Marking his first live performances outside Queen in over two decades, Taylor will tour the UK across October playing 14 shows that will coincide with the release of his latest solo album Outsider on October 1st.

As the songwriter of many of Queen’s biggest hits and much loved tracks including A Kind of Magic, Radio Ga Ga, I’m In Love With My Car, Sheer Heart Attack and These Are the Days of Our Lives, while also being one of rock’s most distinctive vocalists, Taylor promises a solo tour with an enthusiastic foray into Queen and his own classic catalogues, while also including new songs written in lockdown that feature on the multi-instrumentalist’s new Outsider album.

“For some time now, we’ve all just been trying to get by,” says Taylor. “Now, it’s back to the basics, myself and some great musical pals getting back out there to play some rock. Obviously we’ll include some of the Queen classic catalogue, and some of my earlier solo work, but we’ll also be introducing them to some of the new stuff. So we hope folks are going to come on down.”

Taylor’s 2021 tour will open at Newcastle O2 Academy, Saturday October 2, followed by dates across the UK that conclude at London’s O2 Shepherd’s Bush Empire Friday October 22.

The rock legend will perform with a specially assembled band for the tour made up of Queen + Adam Lambert’s keyboardist Spike Edney and supporting drummer Tyler Warren, plus guitarist Jason Falloon and Goldfrapp live players keyboardist Angie Pollock and bassist Charlie Jones.

Outsider is Taylor’s first album of new material since 2013’s Fun On Earth. Over the last decade, the drummer has also released the occasional solo track reflecting on his worldview and observations in songs like Journey’s End, Gangsters Are Running This World. His most recent was Isolation, which was written and recorded in response to the first lockdown last year.

With much of Outsider recorded during lockdown, this new album finds Taylor in reflective mood. Across the record he conveys a palpable sense of seclusion, concerns over the passing of time, and tellingly, dedicates it “to all the outsiders, those who feel left on the sidelines”.

On recording the Outsider album after Isolation Taylor says: “I’ve had a bit of a creative spurt and suddenly found myself with an album, which was lovely. It was a surprise!

“I just found myself in the studio and they came out one after the other. It was a pleasure really.”

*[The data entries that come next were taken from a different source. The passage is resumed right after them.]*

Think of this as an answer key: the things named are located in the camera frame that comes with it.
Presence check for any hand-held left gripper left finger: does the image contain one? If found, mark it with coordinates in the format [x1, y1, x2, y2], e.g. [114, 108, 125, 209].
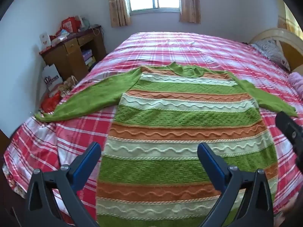
[24, 142, 102, 227]

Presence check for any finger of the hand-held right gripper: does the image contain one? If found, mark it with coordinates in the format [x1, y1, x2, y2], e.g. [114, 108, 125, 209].
[275, 111, 303, 171]

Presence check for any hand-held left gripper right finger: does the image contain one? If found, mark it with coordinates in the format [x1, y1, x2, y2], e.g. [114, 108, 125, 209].
[198, 142, 275, 227]

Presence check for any green striped knit sweater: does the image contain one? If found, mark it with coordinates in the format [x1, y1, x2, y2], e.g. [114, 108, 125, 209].
[35, 62, 298, 227]

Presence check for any pink pillow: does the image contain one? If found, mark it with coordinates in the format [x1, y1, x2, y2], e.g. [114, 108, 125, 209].
[288, 72, 303, 100]

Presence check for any red plastic bag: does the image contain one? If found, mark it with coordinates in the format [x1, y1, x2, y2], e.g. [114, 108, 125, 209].
[40, 91, 62, 113]

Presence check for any grey patterned pillow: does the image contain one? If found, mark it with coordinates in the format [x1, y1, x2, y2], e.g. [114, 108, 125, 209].
[252, 39, 291, 71]

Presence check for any cream wooden headboard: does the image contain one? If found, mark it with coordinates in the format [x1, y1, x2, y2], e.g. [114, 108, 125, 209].
[250, 28, 303, 72]

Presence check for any woven patterned bag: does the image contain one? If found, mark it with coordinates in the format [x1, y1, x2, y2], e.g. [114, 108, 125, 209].
[58, 76, 78, 97]

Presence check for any white paper shopping bag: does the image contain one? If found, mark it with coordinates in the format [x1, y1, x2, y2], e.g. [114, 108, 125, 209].
[43, 64, 63, 92]

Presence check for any stack of books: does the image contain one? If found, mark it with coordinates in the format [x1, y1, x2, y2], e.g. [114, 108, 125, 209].
[82, 49, 96, 67]

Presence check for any brown wooden desk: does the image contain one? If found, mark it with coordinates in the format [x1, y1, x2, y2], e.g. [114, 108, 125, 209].
[39, 26, 107, 81]

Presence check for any bed with red plaid sheet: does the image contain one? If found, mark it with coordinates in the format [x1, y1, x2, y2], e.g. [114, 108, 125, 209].
[2, 31, 303, 227]

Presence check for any white card box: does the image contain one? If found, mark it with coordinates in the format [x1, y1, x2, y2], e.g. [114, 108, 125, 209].
[39, 32, 52, 52]

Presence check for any pile of packets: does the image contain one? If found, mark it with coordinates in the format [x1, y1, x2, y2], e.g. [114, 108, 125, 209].
[48, 28, 70, 47]

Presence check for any red gift box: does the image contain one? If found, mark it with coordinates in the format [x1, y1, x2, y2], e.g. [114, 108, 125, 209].
[62, 16, 80, 33]

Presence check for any beige patterned curtain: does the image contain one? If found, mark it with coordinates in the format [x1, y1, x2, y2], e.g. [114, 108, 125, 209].
[108, 0, 131, 27]
[179, 0, 201, 24]

A highly personal project, Outsider’s instrumentation is almost entirely performed by Taylor, with his largely restrained vocals matching the album’s contemplative ambience. But Taylor does cut loose along the way with a foray into some hard-riffing blues-rock as well as an adrenalin charged BIG surprise retread of a classic 1965 novelty song, which is exactly the fun on earth we need in these challenging times.